§ WHAT THIS TASK INVOLVES
Once you reach the line holding "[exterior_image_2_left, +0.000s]", write out that line and every later one exactly, ending with the last line of the data; write nothing else.
Start of GIVEN DATA
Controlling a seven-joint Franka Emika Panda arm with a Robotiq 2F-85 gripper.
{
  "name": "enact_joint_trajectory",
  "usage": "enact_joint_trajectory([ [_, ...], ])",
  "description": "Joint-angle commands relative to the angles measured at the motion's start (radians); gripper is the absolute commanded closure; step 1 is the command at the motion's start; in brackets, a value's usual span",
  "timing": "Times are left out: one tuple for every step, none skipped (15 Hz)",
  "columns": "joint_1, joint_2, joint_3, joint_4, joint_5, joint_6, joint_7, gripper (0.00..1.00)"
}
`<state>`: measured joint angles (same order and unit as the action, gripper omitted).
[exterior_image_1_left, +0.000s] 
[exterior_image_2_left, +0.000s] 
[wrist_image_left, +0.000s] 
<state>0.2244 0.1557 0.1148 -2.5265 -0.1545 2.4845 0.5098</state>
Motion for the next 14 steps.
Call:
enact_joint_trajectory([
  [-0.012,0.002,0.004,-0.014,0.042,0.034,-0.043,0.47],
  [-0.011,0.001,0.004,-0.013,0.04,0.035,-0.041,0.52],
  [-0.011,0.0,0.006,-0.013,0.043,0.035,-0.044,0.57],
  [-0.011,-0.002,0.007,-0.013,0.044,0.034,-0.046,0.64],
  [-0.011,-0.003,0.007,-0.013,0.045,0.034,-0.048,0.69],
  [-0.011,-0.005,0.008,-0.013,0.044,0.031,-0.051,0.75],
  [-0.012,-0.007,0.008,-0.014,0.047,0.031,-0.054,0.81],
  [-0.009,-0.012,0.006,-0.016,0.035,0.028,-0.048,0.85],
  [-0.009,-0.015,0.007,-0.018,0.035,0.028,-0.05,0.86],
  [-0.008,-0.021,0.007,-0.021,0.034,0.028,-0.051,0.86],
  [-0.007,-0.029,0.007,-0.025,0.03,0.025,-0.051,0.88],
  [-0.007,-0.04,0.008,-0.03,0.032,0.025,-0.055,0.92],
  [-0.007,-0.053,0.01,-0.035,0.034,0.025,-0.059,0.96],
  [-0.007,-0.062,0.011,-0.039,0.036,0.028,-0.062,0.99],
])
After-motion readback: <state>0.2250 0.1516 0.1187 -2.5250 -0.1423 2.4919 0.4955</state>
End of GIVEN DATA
§ OUTPUT
[exterior_image_2_left, +0.000s] 
[wrist_image_left, +0.000s] 
<state>0.2244 0.1557 0.1148 -2.5265 -0.1545 2.4845 0.5098</state>
Motion for the next 14 steps.
Call:
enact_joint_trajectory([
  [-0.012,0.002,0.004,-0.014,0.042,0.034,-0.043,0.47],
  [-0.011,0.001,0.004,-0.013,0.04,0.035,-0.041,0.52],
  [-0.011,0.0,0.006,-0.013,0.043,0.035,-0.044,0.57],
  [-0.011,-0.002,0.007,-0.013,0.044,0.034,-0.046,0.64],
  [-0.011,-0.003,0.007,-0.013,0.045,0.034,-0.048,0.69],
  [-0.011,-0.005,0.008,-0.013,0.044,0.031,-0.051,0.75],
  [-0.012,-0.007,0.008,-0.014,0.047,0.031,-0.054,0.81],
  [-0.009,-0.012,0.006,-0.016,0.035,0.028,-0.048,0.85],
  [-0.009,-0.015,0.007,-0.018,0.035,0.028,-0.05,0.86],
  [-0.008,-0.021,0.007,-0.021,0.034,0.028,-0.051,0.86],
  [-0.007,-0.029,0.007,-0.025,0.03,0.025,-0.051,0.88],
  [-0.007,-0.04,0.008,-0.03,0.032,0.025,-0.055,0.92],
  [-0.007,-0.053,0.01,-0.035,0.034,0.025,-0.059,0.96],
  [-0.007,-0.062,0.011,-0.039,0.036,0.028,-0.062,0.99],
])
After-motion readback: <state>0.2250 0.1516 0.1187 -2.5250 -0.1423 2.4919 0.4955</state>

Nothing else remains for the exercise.